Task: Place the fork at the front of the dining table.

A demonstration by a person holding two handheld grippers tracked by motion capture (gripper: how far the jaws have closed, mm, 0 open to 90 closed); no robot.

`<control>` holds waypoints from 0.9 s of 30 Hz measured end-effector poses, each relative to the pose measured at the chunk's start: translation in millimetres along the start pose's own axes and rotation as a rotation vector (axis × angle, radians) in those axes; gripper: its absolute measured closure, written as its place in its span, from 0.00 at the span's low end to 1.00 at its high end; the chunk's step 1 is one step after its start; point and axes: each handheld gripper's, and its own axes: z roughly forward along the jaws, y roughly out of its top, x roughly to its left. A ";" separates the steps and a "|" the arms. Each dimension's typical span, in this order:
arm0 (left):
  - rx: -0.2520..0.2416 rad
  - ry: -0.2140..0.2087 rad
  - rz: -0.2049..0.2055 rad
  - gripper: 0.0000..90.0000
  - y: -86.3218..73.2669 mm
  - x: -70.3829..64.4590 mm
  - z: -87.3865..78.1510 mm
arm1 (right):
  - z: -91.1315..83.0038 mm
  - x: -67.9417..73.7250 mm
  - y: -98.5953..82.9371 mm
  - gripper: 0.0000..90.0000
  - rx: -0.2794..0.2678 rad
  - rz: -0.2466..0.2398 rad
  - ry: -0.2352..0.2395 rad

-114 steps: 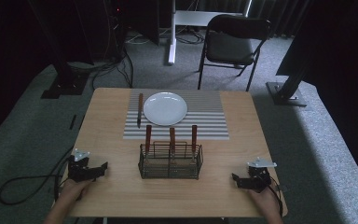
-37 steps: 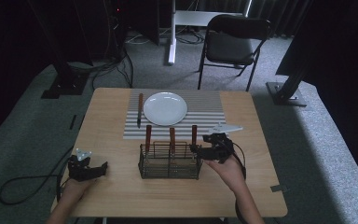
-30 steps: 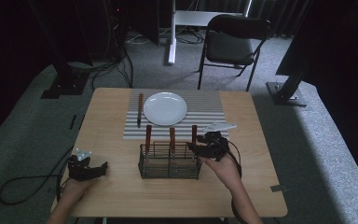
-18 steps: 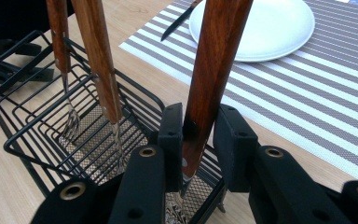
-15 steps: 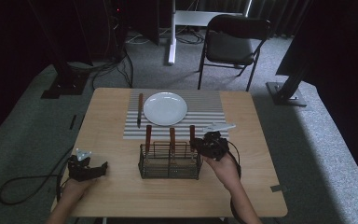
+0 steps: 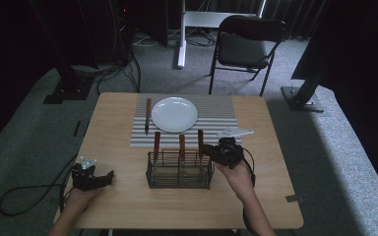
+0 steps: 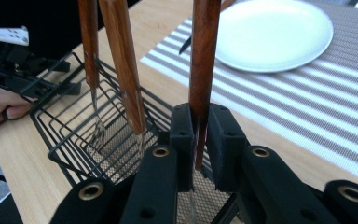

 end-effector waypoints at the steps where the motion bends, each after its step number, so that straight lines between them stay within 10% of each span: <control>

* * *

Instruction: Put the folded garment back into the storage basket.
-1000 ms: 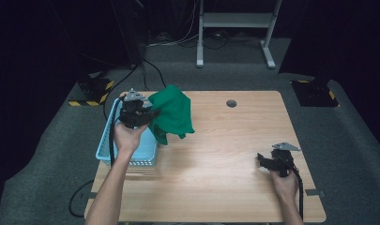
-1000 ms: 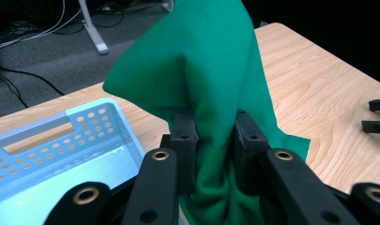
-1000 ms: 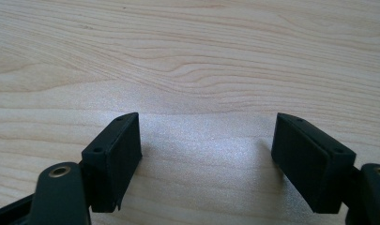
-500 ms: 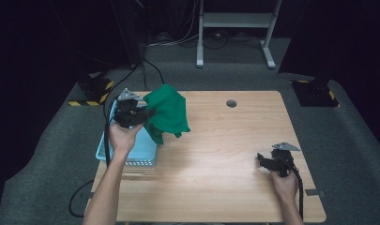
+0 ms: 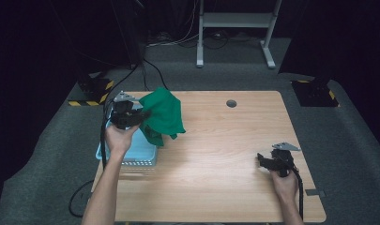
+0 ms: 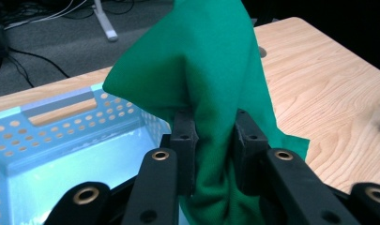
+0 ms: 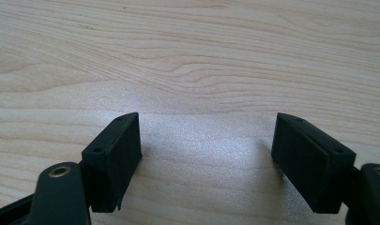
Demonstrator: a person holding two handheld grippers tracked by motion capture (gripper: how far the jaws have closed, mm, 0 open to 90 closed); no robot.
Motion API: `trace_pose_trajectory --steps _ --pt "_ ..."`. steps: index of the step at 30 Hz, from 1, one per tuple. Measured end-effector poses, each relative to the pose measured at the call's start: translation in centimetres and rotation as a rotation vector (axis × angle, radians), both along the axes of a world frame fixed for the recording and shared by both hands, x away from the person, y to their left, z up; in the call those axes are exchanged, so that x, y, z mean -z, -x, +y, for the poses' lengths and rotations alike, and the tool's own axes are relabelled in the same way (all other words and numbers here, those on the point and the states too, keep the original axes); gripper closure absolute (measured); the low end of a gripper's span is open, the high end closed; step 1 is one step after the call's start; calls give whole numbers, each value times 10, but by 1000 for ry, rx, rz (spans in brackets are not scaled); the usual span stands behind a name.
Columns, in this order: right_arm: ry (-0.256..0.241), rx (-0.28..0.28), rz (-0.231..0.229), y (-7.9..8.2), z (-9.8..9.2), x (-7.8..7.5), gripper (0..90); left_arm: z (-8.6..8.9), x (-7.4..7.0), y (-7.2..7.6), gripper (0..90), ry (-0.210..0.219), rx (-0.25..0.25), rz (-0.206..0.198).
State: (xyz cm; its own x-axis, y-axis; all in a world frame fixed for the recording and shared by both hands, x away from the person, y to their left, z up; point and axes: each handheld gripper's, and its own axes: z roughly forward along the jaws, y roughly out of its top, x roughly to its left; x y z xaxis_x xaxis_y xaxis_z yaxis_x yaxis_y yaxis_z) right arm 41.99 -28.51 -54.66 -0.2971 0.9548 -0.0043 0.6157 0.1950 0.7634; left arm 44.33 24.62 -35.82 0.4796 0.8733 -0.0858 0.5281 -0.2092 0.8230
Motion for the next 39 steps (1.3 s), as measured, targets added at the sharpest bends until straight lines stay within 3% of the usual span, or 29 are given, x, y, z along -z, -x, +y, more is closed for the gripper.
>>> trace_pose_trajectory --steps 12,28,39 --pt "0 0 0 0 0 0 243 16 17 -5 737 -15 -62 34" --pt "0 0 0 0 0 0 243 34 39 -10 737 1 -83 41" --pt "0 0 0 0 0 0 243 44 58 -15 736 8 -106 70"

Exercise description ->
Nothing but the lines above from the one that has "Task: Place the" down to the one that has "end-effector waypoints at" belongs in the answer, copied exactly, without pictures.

Answer to this problem ->
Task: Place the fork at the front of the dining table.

A demonstration by a person holding two handheld grippers tracked by motion capture (gripper: how far the jaws have closed, mm, 0 open to 90 closed); no robot.

`<control>` holds waypoints from 0.9 s of 30 Hz measured end-effector poses, each relative to the pose measured at the chunk's start: translation in millimetres along the start pose's own axes and rotation as a rotation vector (axis × angle, radians) in those axes; gripper: its absolute measured closure, written as its place in its span, from 0.00 at the span's low end to 1.00 at its high end; the chunk's step 1 is one step after its start; point and axes: each handheld gripper's, and its own axes: z roughly forward along the jaws, y roughly out of its top, x roughly to its left. A ";" separates the steps and a "|" the arms. Each dimension's typical span, in this order:
arm0 (left):
  - rx: -0.2520..0.2416 rad
  - ry: -0.2140..0.2087 rad
  - rz: -0.2049..0.2055 rad
  - gripper: 0.0000..90.0000
  - y: -86.3218..73.2669 mm
  - x: -70.3829..64.4590 mm
  - z: -87.3865..78.1510 mm
arm1 (right):
  - z: -91.1315..83.0038 mm
  - x: -67.9417..73.7250 mm
  - y: -98.5953..82.9371 mm
  - gripper: 0.0000..90.0000
  - rx: -0.2794..0.2678 rad
  - rz: -0.2466..0.2398 rad
  - ry: -0.2352..0.2395 rad

-114 steps: 
-37 steps: 
-30 steps: 
-18 steps: 
-15 steps: 
+0 steps: 
+0 steps: 

 end-effector waypoints at the steps where the motion bends, each after its step number, so that straight lines between them stay within 10% of each span: <control>

This output contains the complete answer.